* **AIM OF THE EXERCISE**:
Please write out the final portion of the records below exactly: the line containing "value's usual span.", every line after it, and nothing else.

━━━

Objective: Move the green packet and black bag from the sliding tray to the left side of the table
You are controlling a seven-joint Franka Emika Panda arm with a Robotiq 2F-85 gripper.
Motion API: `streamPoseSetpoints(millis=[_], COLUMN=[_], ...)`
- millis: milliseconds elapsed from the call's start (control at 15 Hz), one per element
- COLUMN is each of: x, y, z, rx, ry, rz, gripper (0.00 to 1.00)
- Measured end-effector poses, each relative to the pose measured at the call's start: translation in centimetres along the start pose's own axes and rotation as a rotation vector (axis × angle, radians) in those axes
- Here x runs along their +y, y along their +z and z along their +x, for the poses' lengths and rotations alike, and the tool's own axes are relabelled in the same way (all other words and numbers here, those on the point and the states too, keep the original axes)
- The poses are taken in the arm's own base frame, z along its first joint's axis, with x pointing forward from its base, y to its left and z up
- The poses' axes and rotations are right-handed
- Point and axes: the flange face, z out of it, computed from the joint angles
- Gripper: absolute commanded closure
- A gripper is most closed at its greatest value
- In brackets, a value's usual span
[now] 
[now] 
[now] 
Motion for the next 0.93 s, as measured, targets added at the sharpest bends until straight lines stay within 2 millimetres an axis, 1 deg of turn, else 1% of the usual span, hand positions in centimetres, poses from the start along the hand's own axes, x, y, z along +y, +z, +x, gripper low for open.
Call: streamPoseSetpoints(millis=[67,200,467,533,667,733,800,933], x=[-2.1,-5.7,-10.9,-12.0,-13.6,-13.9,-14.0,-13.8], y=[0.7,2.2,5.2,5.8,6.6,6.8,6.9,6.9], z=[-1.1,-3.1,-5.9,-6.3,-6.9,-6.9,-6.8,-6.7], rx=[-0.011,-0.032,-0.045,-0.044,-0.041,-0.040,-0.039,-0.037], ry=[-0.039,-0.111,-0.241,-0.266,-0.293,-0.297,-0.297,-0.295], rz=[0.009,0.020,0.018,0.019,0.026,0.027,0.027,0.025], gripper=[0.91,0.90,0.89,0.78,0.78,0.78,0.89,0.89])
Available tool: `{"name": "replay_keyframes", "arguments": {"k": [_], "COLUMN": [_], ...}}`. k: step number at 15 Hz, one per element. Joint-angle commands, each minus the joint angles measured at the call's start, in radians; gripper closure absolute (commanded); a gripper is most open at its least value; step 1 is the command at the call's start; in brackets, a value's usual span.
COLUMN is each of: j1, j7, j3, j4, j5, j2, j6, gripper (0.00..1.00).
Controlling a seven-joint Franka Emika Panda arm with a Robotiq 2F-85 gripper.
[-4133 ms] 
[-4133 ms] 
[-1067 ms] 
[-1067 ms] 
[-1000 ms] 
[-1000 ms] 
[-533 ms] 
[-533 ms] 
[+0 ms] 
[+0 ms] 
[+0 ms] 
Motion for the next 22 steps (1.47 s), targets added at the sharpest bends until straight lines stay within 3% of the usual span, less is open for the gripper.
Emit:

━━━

* **EXERCISE ANSWER**:
Available tool: `{"name": "replay_keyframes", "arguments": {"k": [_], "COLUMN": [_], ...}}`. k: step number at 15 Hz, one per element. Joint-angle commands, each minus the joint angles measured at the call's start, in radians; gripper closure absolute (commanded); a gripper is most open at its least value; step 1 is the command at the call's start; in brackets, a value's usual span.
COLUMN is each of: j1, j7, j3, j4, j5, j2, j6, gripper (0.00..1.00).
Controlling a seven-joint Franka Emika Panda arm with a Robotiq 2F-85 gripper.
[-4133 ms] 
[-4133 ms] 
[-1067 ms] 
[-1067 ms] 
[-1000 ms] 
[-1000 ms] 
[-533 ms] 
[-533 ms] 
[+0 ms] 
[+0 ms] 
[+0 ms] 
Motion for the next 22 steps (1.47 s), targets added at the sharpest bends until straight lines stay within 3% of the usual span, less is open for the gripper.
Emit:

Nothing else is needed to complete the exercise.